*TASK DETAILS:*
Go through the data below and retype all of it exactly.

*DATASET:*
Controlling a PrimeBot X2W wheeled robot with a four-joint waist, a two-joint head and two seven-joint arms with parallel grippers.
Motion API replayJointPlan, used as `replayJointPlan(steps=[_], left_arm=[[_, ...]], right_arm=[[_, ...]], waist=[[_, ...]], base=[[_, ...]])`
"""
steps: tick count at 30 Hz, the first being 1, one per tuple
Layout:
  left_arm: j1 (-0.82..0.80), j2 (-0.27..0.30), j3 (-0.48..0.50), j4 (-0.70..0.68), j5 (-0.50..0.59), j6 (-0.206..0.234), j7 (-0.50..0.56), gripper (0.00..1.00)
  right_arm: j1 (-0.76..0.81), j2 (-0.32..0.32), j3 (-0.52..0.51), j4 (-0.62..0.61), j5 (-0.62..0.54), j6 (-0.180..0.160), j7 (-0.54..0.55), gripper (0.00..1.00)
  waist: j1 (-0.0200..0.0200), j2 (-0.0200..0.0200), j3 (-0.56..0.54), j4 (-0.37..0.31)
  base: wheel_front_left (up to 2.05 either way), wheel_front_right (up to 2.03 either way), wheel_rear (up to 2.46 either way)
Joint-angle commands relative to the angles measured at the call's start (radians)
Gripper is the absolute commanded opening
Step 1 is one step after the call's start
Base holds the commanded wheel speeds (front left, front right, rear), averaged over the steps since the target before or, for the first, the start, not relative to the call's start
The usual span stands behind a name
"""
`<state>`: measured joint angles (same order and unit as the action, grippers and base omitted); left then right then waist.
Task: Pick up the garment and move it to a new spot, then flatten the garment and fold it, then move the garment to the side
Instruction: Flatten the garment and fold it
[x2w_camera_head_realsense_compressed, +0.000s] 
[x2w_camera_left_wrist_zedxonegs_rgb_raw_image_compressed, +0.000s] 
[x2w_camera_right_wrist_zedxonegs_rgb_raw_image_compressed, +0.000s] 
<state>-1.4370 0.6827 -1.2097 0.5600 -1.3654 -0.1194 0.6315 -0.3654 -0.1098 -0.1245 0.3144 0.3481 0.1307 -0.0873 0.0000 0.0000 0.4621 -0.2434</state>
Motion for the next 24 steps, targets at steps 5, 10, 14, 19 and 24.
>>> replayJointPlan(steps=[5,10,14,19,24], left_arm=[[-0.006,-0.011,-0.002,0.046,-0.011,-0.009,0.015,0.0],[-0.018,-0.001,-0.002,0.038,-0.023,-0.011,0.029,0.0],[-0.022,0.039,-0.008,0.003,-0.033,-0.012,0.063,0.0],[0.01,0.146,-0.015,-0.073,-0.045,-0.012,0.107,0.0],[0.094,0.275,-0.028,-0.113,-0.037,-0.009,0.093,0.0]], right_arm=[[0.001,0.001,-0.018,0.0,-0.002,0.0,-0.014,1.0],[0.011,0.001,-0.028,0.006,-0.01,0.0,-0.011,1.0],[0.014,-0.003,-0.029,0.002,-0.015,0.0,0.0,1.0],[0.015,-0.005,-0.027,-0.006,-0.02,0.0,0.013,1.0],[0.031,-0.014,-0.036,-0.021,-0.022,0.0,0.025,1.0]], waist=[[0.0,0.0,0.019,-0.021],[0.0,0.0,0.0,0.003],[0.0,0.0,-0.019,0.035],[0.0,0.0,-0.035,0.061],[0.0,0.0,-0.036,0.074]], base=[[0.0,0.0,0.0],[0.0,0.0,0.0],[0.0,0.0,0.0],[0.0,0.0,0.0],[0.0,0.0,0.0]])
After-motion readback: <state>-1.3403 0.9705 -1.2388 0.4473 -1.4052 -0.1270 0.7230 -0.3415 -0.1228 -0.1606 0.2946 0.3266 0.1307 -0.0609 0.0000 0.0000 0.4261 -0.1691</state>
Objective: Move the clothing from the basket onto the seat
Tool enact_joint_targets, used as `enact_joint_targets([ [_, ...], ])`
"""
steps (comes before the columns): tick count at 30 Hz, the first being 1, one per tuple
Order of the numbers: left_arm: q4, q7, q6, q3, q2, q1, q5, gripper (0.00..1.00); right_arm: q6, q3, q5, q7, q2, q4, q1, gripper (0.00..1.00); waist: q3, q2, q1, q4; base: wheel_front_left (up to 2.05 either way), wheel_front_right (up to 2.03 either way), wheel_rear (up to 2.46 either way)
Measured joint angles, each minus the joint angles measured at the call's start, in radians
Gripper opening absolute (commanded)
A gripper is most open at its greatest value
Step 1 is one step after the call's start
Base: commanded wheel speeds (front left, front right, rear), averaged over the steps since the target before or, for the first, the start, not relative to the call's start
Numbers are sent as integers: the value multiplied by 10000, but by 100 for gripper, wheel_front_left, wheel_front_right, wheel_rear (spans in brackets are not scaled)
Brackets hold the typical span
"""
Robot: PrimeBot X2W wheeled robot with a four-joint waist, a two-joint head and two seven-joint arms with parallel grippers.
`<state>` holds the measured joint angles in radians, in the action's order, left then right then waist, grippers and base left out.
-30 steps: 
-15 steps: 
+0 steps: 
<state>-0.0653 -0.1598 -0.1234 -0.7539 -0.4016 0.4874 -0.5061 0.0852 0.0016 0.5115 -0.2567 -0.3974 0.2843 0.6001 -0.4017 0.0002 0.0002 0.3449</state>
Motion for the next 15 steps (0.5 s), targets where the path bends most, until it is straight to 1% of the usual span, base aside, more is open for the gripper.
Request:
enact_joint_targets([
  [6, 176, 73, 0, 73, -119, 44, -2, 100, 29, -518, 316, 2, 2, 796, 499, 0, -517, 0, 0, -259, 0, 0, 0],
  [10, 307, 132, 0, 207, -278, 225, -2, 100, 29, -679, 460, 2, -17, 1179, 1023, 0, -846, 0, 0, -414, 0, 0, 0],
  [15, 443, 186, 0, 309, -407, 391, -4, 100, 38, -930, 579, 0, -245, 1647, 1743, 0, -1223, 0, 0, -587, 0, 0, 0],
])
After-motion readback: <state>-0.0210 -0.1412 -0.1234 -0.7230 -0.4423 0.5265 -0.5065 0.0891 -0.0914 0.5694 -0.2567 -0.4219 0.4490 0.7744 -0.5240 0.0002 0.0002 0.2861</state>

*PROBLEM SOLUTION:*
Controlling a PrimeBot X2W wheeled robot with a four-joint waist, a two-joint head and two seven-joint arms with parallel grippers.
Motion API replayJointPlan, used as `replayJointPlan(steps=[_], left_arm=[[_, ...]], right_arm=[[_, ...]], waist=[[_, ...]], base=[[_, ...]])`
"""
steps: tick count at 30 Hz, the first being 1, one per tuple
Layout:
  left_arm: j1 (-0.82..0.80), j2 (-0.27..0.30), j3 (-0.48..0.50), j4 (-0.70..0.68), j5 (-0.50..0.59), j6 (-0.206..0.234), j7 (-0.50..0.56), gripper (0.00..1.00)
  right_arm: j1 (-0.76..0.81), j2 (-0.32..0.32), j3 (-0.52..0.51), j4 (-0.62..0.61), j5 (-0.62..0.54), j6 (-0.180..0.160), j7 (-0.54..0.55), gripper (0.00..1.00)
  waist: j1 (-0.0200..0.0200), j2 (-0.0200..0.0200), j3 (-0.56..0.54), j4 (-0.37..0.31)
  base: wheel_front_left (up to 2.05 either way), wheel_front_right (up to 2.03 either way), wheel_rear (up to 2.46 either way)
Joint-angle commands relative to the angles measured at the call's start (radians)
Gripper is the absolute commanded opening
Step 1 is one step after the call's start
Base holds the commanded wheel speeds (front left, front right, rear), averaged over the steps since the target before or, for the first, the start, not relative to the call's start
The usual span stands behind a name
"""
`<state>`: measured joint angles (same order and unit as the action, grippers and base omitted); left then right then waist.
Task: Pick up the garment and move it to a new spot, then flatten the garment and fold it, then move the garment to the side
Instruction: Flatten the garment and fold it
[x2w_camera_head_realsense_compressed, +0.000s] 
[x2w_camera_left_wrist_zedxonegs_rgb_raw_image_compressed, +0.000s] 
[x2w_camera_right_wrist_zedxonegs_rgb_raw_image_compressed, +0.000s] 
<state>-1.4370 0.6827 -1.2097 0.5600 -1.3654 -0.1194 0.6315 -0.3654 -0.1098 -0.1245 0.3144 0.3481 0.1307 -0.0873 0.0000 0.0000 0.4621 -0.2434</state>
Motion for the next 24 steps, targets at steps 5, 10, 14, 19 and 24.
>>> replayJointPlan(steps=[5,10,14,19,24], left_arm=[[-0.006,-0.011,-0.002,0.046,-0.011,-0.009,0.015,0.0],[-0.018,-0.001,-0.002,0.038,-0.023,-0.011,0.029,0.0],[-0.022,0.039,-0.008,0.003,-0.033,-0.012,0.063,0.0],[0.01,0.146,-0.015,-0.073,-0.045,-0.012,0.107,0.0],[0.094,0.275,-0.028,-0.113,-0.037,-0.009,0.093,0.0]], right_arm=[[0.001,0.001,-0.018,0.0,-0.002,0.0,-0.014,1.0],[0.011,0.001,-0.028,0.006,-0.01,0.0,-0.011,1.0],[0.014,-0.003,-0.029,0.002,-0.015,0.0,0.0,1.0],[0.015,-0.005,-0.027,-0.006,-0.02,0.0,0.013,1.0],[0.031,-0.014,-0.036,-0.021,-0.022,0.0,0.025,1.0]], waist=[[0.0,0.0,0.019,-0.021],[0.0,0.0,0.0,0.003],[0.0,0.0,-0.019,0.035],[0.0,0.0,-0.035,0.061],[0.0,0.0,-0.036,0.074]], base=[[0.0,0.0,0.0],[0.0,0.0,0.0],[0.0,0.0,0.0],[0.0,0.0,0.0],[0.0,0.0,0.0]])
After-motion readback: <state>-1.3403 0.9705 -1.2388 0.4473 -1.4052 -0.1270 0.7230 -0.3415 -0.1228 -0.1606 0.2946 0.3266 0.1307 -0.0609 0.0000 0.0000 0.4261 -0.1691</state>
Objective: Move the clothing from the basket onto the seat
Tool enact_joint_targets, used as `enact_joint_targets([ [_, ...], ])`
"""
steps (comes before the columns): tick count at 30 Hz, the first being 1, one per tuple
Order of the numbers: left_arm: q4, q7, q6, q3, q2, q1, q5, gripper (0.00..1.00); right_arm: q6, q3, q5, q7, q2, q4, q1, gripper (0.00..1.00); waist: q3, q2, q1, q4; base: wheel_front_left (up to 2.05 either way), wheel_front_right (up to 2.03 either way), wheel_rear (up to 2.46 either way)
Measured joint angles, each minus the joint angles measured at the call's start, in radians
Gripper opening absolute (commanded)
A gripper is most open at its greatest value
Step 1 is one step after the call's start
Base: commanded wheel speeds (front left, front right, rear), averaged over the steps since the target before or, for the first, the start, not relative to the call's start
Numbers are sent as integers: the value multiplied by 10000, but by 100 for gripper, wheel_front_left, wheel_front_right, wheel_rear (spans in brackets are not scaled)
Brackets hold the typical span
"""
Robot: PrimeBot X2W wheeled robot with a four-joint waist, a two-joint head and two seven-joint arms with parallel grippers.
`<state>` holds the measured joint angles in radians, in the action's order, left then right then waist, grippers and base left out.
-30 steps: 
-15 steps: 
+0 steps: 
<state>-0.0653 -0.1598 -0.1234 -0.7539 -0.4016 0.4874 -0.5061 0.0852 0.0016 0.5115 -0.2567 -0.3974 0.2843 0.6001 -0.4017 0.0002 0.0002 0.3449</state>
Motion for the next 15 steps (0.5 s), targets where the path bends most, until it is straight to 1% of the usual span, base aside, more is open for the gripper.
Request:
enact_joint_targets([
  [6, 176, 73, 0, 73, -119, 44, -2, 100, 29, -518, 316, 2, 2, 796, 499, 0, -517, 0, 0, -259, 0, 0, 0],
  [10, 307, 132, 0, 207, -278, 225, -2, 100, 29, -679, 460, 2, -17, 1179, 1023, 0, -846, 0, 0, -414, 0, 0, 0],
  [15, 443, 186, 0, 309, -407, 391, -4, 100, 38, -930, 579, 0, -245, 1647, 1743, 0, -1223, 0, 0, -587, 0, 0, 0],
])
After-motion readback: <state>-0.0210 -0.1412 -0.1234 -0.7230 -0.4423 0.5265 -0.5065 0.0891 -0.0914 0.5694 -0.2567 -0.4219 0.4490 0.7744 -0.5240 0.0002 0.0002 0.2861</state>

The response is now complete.